## DATA RECORDS
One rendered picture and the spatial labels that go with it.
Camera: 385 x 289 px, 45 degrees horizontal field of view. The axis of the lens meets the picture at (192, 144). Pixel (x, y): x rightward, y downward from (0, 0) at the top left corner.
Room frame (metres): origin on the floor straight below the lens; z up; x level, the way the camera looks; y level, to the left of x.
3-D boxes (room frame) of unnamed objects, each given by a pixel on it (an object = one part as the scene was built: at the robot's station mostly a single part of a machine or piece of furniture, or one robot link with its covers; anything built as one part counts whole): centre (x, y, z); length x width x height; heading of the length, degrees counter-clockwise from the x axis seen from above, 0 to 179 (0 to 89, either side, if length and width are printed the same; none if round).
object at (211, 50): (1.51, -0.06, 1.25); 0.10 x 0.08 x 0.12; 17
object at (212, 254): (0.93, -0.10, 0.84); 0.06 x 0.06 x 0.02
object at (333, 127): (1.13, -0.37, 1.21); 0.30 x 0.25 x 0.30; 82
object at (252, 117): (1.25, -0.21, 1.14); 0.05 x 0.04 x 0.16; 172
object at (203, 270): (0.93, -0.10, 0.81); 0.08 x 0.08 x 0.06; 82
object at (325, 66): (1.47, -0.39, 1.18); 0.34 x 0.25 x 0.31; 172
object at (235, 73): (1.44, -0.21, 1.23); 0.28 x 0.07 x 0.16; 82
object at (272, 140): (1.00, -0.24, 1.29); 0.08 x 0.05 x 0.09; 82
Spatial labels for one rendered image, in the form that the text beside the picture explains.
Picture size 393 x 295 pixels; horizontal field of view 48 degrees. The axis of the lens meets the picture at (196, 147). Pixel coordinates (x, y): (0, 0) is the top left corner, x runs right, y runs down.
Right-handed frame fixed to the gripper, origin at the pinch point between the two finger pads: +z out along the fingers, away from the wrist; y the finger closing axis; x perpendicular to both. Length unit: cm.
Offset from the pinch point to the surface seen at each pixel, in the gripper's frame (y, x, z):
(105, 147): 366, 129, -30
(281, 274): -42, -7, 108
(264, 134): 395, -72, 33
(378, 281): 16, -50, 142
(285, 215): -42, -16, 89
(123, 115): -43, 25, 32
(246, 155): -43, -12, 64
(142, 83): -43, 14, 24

---

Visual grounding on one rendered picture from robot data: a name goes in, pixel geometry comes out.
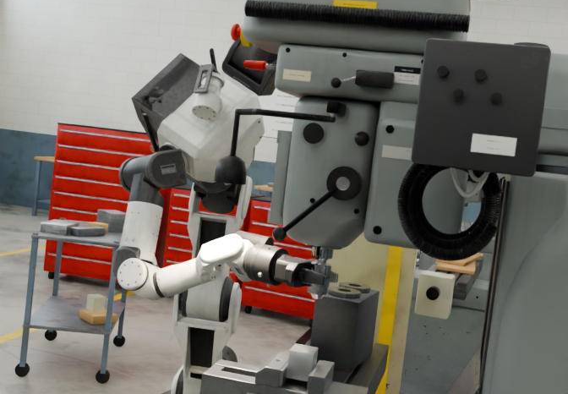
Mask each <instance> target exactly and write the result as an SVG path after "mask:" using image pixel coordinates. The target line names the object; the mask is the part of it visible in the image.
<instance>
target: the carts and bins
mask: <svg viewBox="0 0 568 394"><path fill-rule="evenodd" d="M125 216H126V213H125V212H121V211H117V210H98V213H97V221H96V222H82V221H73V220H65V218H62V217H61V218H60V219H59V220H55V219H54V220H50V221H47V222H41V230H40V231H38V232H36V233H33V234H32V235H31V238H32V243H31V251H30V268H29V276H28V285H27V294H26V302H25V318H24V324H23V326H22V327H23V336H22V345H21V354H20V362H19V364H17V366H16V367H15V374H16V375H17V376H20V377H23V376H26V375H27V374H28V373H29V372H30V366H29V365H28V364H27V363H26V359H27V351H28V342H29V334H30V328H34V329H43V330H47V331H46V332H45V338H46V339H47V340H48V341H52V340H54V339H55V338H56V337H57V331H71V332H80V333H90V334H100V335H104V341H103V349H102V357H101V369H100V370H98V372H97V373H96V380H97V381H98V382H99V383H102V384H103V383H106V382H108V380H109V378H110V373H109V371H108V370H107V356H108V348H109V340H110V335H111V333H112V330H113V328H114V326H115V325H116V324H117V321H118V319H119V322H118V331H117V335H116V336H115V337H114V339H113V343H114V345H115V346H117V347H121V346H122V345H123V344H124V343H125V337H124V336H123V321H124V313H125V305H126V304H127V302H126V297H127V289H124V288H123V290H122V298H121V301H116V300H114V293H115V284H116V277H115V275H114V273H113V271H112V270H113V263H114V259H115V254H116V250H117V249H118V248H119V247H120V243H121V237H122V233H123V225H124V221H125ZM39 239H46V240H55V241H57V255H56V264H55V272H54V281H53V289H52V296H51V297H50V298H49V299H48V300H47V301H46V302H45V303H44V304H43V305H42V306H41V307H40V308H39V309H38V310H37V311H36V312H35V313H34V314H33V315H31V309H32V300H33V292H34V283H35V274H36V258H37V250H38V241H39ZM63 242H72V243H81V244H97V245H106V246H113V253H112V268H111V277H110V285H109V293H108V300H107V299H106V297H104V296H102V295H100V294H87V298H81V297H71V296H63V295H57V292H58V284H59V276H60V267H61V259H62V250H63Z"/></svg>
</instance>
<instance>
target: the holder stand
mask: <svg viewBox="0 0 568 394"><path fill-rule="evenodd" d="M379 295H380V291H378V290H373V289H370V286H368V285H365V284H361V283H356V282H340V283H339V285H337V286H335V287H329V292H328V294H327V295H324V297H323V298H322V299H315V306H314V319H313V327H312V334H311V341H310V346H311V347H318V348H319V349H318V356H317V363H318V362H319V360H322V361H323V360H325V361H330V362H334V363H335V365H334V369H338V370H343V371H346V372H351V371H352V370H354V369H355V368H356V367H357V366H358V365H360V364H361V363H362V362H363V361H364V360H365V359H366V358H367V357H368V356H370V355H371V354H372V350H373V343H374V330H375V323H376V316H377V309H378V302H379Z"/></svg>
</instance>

## TASK DIRECTIONS
Begin with the line above that has "One rendered picture and" and continue through the line that has "Picture size 393", setting each one down exactly. Stop there.

## YOUR RESPONSE
One rendered picture and the spatial labels that go with it.
Camera: 385 x 289 px, 45 degrees horizontal field of view. The axis of the lens meets the picture at (192, 144). Pixel (x, y): x rightward, y downward from (0, 0) at the top left corner.
Room frame (metres): origin on the floor straight below the lens; z up; x level, the way the camera looks; y level, to the left of x.
3-D boxes (room frame) of unnamed objects, each given by a pixel on it (an object = one part as the scene was built: at the robot's station mostly a single part of a machine or piece of furniture, or one robot link with its covers; anything built as one part counts whole): centre (x, y, z); length x width x height; heading of the length, degrees counter-clockwise from the x axis seen from above, 0 to 179 (0 to 89, either side, if length and width are printed the same; none if round).
object at (211, 50): (1.51, -0.06, 1.25); 0.10 x 0.08 x 0.12; 17
object at (212, 254): (0.93, -0.10, 0.84); 0.06 x 0.06 x 0.02
object at (333, 127): (1.13, -0.37, 1.21); 0.30 x 0.25 x 0.30; 82
object at (252, 117): (1.25, -0.21, 1.14); 0.05 x 0.04 x 0.16; 172
object at (203, 270): (0.93, -0.10, 0.81); 0.08 x 0.08 x 0.06; 82
object at (325, 66): (1.47, -0.39, 1.18); 0.34 x 0.25 x 0.31; 172
object at (235, 73): (1.44, -0.21, 1.23); 0.28 x 0.07 x 0.16; 82
object at (272, 140): (1.00, -0.24, 1.29); 0.08 x 0.05 x 0.09; 82
Spatial labels for one rendered image, in the form that the text beside the picture explains.
Picture size 393 x 295 pixels; horizontal field of view 48 degrees. The axis of the lens meets the picture at (196, 147). Pixel coordinates (x, y): (0, 0) is the top left corner, x runs right, y runs down.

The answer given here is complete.